Task details »
Please reproduce the data exactly and omit the pictures.

*** Input data Section Begins ***

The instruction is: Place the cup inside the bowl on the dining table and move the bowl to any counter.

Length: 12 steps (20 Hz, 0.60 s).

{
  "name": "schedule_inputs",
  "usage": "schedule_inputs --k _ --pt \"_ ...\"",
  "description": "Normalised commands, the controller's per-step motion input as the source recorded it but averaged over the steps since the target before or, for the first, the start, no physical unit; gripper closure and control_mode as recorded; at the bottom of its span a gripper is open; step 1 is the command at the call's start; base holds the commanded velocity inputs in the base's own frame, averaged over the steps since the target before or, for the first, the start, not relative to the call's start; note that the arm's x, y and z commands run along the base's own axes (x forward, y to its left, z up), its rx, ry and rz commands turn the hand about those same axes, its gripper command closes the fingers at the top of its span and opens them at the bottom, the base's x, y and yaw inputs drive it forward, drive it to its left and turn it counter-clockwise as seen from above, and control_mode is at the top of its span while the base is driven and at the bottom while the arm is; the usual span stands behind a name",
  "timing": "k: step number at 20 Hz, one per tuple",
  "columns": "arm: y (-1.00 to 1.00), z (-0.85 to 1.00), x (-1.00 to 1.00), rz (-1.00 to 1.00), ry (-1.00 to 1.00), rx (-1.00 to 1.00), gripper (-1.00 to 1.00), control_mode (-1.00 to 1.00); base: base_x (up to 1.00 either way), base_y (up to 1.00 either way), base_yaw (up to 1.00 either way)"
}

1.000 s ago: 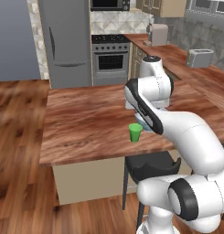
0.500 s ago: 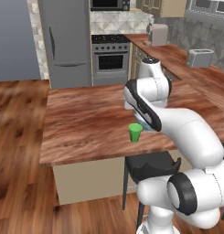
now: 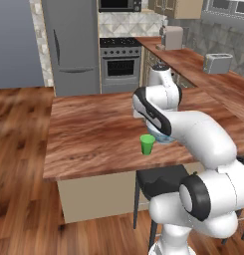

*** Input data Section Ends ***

The completed task »
The instruction is: Place the cup inside the bowl on the dining table and move the bowl to any counter.

Length: 12 steps (20 Hz, 0.60 s).

{
  "name": "schedule_inputs",
  "usage": "schedule_inputs --k _ --pt \"_ ...\"",
  "description": "Normalised commands, the controller's per-step motion input as the source recorded it but averaged over the steps since the target before or, for the first, the start, no physical unit; gripper closure and control_mode as recorded; at the bottom of its span a gripper is open; step 1 is the command at the call's start; base holds the commanded velocity inputs in the base's own frame, averaged over the steps since the target before or, for the first, the start, not relative to the call's start; note that the arm's x, y and z commands run along the base's own axes (x forward, y to its left, z up), its rx, ry and rz commands turn the hand about those same axes, its gripper command closes the fingers at the top of its span and opens them at the bottom, the base's x, y and yaw inputs drive it forward, drive it to its left and turn it counter-clockwise as seen from above, and control_mode is at the top of its span while the base is driven and at the bottom while the arm is; the usual span stands behind a name",
  "timing": "k: step number at 20 Hz, one per tuple",
  "columns": "arm: y (-1.00 to 1.00), z (-0.85 to 1.00), x (-1.00 to 1.00), rz (-1.00 to 1.00), ry (-1.00 to 1.00), rx (-1.00 to 1.00), gripper (-1.00 to 1.00), control_mode (-1.00 to 1.00); base: base_x (up to 1.00 either way), base_y (up to 1.00 either way), base_yaw (up to 1.00 either way)"
}

1.000 s ago: 
0.500 s ago: 
now: 

What has been written here completes the answer.